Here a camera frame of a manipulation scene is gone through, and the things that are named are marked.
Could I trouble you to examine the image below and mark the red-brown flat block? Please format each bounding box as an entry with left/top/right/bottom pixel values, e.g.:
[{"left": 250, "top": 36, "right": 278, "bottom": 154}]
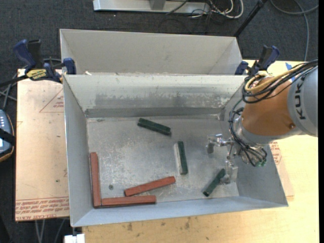
[
  {"left": 89, "top": 151, "right": 102, "bottom": 209},
  {"left": 124, "top": 176, "right": 177, "bottom": 197},
  {"left": 100, "top": 195, "right": 157, "bottom": 208}
]

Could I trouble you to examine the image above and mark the grey metal bin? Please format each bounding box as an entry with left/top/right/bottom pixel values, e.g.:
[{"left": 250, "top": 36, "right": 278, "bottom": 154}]
[{"left": 59, "top": 28, "right": 290, "bottom": 228}]

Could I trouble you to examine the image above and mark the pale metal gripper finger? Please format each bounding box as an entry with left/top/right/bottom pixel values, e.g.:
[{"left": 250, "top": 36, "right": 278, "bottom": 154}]
[
  {"left": 222, "top": 160, "right": 239, "bottom": 185},
  {"left": 206, "top": 133, "right": 225, "bottom": 158}
]

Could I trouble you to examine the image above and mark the dark green flat block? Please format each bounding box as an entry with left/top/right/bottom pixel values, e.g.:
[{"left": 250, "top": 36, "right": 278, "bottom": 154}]
[
  {"left": 174, "top": 140, "right": 189, "bottom": 176},
  {"left": 137, "top": 117, "right": 173, "bottom": 137},
  {"left": 202, "top": 168, "right": 226, "bottom": 197}
]

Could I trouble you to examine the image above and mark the brown cardboard board red print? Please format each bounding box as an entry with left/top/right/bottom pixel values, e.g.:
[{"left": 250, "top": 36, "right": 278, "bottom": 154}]
[{"left": 15, "top": 68, "right": 296, "bottom": 223}]

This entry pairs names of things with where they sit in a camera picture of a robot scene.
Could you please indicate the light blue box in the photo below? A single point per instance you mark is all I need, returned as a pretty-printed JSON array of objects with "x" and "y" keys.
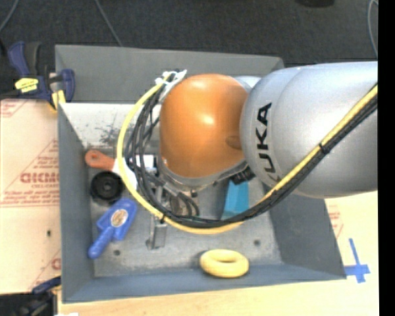
[{"x": 235, "y": 199}]

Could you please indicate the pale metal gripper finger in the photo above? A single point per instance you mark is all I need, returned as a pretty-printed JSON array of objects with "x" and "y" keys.
[
  {"x": 151, "y": 232},
  {"x": 160, "y": 237}
]

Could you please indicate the grey metal bin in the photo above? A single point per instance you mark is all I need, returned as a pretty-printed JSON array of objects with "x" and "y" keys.
[{"x": 184, "y": 249}]

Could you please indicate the blue toy shovel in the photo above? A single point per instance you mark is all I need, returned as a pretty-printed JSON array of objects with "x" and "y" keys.
[{"x": 116, "y": 219}]

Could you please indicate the brown cardboard board red print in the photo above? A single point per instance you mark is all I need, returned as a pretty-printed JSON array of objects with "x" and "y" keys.
[{"x": 26, "y": 229}]

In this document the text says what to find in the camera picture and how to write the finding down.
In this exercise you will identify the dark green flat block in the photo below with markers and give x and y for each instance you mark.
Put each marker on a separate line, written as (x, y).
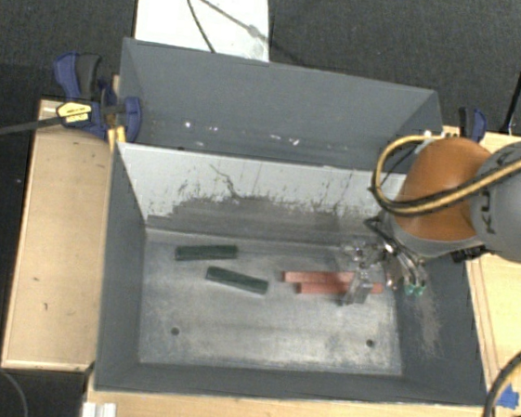
(206, 252)
(237, 280)

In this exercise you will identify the red-brown flat block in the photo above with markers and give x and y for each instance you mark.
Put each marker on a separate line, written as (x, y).
(321, 289)
(315, 277)

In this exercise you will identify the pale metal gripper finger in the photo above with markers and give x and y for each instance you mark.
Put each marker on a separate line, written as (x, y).
(361, 255)
(357, 291)

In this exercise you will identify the grey metal bin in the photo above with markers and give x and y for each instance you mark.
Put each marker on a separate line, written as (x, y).
(252, 323)

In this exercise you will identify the pale wood flat board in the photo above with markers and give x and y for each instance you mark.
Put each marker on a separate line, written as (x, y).
(61, 236)

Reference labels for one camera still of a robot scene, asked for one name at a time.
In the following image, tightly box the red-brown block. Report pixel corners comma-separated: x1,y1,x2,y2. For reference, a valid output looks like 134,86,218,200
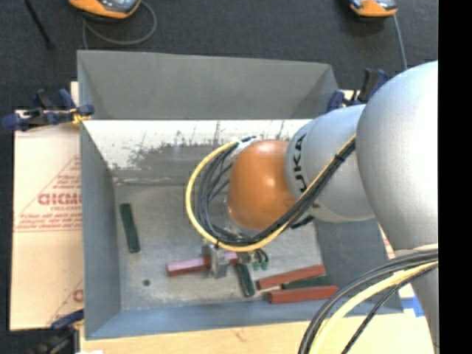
--------------------------------
Instructions to follow
Report every line in the data above in which the word "picture" appears.

Solution to the problem
This entry pairs names of things with where they sit in a camera picture of a robot scene.
In this document the text says what to find in the camera picture and how to write the finding down.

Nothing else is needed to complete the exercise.